**What you need to do:** Begin with the first line of the material and write out each line exactly, ending with the line that contains "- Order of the". Pictures are not part of the copy.

**Source data:**

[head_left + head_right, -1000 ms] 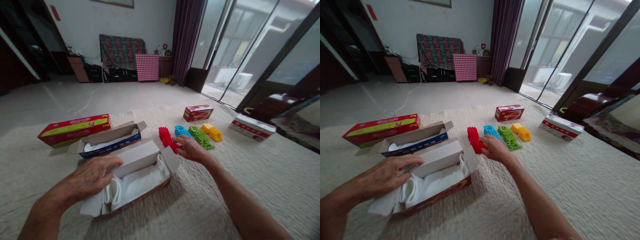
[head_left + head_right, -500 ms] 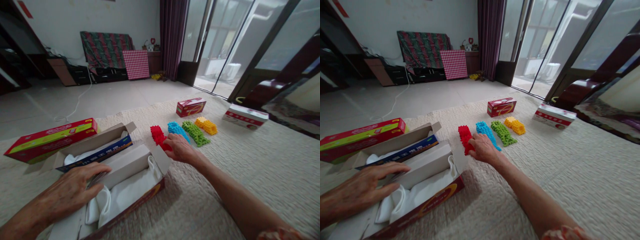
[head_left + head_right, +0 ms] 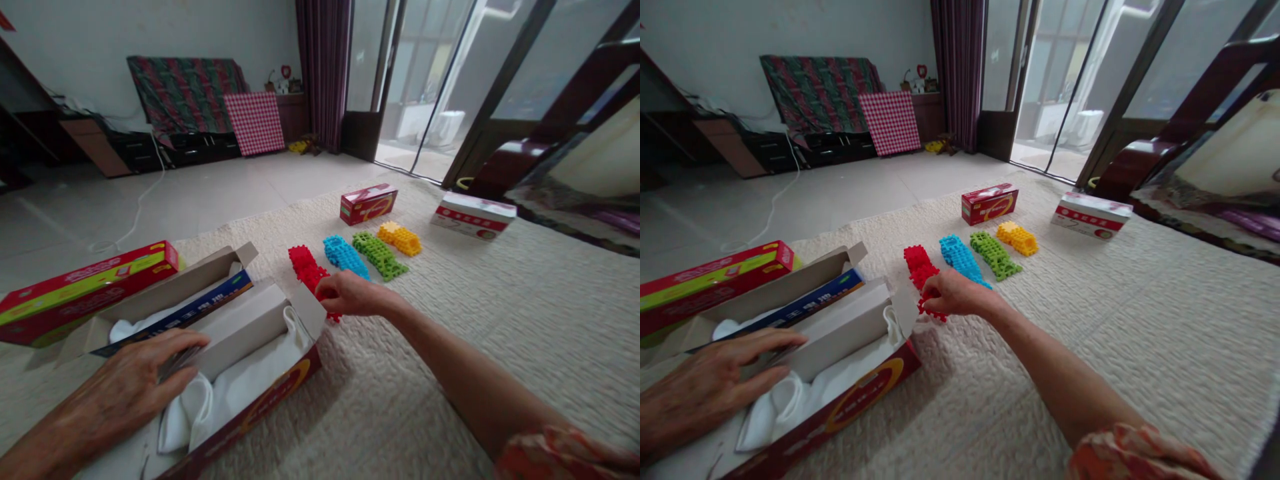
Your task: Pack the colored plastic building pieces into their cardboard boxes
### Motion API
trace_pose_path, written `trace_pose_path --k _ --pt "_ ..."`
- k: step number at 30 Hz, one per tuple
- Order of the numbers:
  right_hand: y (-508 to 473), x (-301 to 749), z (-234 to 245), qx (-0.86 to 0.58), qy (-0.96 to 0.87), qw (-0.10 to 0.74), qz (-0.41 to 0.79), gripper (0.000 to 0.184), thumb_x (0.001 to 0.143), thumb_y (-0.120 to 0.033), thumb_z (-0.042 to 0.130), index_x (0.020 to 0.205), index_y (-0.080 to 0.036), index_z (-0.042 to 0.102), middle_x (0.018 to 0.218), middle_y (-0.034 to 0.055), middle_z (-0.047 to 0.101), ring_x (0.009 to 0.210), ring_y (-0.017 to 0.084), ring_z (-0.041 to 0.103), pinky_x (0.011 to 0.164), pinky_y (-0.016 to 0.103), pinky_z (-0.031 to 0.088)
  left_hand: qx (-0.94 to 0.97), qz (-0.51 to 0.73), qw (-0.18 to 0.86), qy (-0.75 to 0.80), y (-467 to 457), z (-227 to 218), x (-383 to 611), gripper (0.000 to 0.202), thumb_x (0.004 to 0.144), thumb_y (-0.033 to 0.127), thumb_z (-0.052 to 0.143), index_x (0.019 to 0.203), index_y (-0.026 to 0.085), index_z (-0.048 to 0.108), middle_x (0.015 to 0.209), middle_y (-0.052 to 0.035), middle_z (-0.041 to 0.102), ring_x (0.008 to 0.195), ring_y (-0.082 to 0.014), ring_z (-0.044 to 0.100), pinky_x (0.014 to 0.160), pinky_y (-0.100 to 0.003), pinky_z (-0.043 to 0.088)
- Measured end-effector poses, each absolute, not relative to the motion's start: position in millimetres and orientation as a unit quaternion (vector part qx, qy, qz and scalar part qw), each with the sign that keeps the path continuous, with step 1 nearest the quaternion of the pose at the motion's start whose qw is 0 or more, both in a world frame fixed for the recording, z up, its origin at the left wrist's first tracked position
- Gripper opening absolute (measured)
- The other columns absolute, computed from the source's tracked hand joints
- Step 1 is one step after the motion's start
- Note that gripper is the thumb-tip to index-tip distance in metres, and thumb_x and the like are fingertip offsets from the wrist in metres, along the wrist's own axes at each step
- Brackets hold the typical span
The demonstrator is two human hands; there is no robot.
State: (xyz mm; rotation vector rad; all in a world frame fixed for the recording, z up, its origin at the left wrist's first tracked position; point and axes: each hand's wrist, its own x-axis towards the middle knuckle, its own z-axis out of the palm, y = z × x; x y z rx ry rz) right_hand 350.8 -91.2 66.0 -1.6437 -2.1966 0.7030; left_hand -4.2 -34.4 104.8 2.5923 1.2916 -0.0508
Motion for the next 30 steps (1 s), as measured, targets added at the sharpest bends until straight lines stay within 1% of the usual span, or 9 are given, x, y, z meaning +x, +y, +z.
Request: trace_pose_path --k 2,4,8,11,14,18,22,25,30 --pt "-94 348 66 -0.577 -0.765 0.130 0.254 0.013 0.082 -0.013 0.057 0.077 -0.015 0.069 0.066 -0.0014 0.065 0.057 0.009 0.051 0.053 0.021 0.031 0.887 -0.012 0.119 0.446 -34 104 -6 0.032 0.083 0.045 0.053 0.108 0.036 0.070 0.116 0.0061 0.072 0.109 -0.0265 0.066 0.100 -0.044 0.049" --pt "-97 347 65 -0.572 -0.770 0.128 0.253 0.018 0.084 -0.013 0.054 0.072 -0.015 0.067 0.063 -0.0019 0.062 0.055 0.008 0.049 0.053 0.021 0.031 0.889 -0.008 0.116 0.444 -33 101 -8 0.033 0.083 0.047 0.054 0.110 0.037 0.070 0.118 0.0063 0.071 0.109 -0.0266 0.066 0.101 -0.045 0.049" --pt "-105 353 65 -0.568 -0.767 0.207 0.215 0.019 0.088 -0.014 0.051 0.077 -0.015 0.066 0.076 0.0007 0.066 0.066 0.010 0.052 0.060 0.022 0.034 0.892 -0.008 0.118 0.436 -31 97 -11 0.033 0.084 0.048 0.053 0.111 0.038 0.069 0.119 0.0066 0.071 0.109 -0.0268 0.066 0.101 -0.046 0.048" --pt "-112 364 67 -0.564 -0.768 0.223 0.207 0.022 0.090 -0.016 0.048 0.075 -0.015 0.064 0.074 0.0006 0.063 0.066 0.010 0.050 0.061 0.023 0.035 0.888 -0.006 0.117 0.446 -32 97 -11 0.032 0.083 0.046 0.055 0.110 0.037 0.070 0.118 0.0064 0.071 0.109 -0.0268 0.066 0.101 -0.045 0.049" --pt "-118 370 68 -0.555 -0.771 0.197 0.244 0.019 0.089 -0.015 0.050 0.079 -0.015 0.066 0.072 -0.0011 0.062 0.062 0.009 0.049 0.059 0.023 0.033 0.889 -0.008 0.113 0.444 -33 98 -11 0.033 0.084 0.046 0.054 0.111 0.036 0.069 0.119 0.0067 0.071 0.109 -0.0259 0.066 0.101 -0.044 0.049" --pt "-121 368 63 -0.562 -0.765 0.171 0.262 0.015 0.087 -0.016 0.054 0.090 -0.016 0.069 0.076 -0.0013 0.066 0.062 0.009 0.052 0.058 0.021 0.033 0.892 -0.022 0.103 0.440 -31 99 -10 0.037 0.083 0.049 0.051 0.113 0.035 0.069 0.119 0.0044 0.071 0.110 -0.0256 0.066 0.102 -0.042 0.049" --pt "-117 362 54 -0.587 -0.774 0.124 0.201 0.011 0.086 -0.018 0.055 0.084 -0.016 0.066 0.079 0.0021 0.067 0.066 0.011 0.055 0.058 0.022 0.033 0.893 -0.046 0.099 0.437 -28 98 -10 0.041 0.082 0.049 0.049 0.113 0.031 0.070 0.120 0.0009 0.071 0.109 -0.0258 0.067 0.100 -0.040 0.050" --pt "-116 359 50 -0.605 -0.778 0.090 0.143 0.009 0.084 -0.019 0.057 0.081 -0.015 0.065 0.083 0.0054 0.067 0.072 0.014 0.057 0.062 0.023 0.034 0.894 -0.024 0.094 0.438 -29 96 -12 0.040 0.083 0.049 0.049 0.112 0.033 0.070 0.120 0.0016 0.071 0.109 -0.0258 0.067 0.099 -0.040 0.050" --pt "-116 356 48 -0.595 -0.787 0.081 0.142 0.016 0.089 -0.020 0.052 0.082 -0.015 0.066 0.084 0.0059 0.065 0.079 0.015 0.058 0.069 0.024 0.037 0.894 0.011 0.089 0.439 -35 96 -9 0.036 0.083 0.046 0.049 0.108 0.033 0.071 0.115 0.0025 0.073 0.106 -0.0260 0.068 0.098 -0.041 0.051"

**Exercise answer:**
[head_left + head_right, -1000 ms] 
[head_left + head_right, -500 ms] 
[head_left + head_right, +0 ms] 
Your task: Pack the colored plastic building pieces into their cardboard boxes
### Motion API
trace_pose_path, written `trace_pose_path --k _ --pt "_ ..."`
- k: step number at 30 Hz, one per tuple
- Order of the numbers:

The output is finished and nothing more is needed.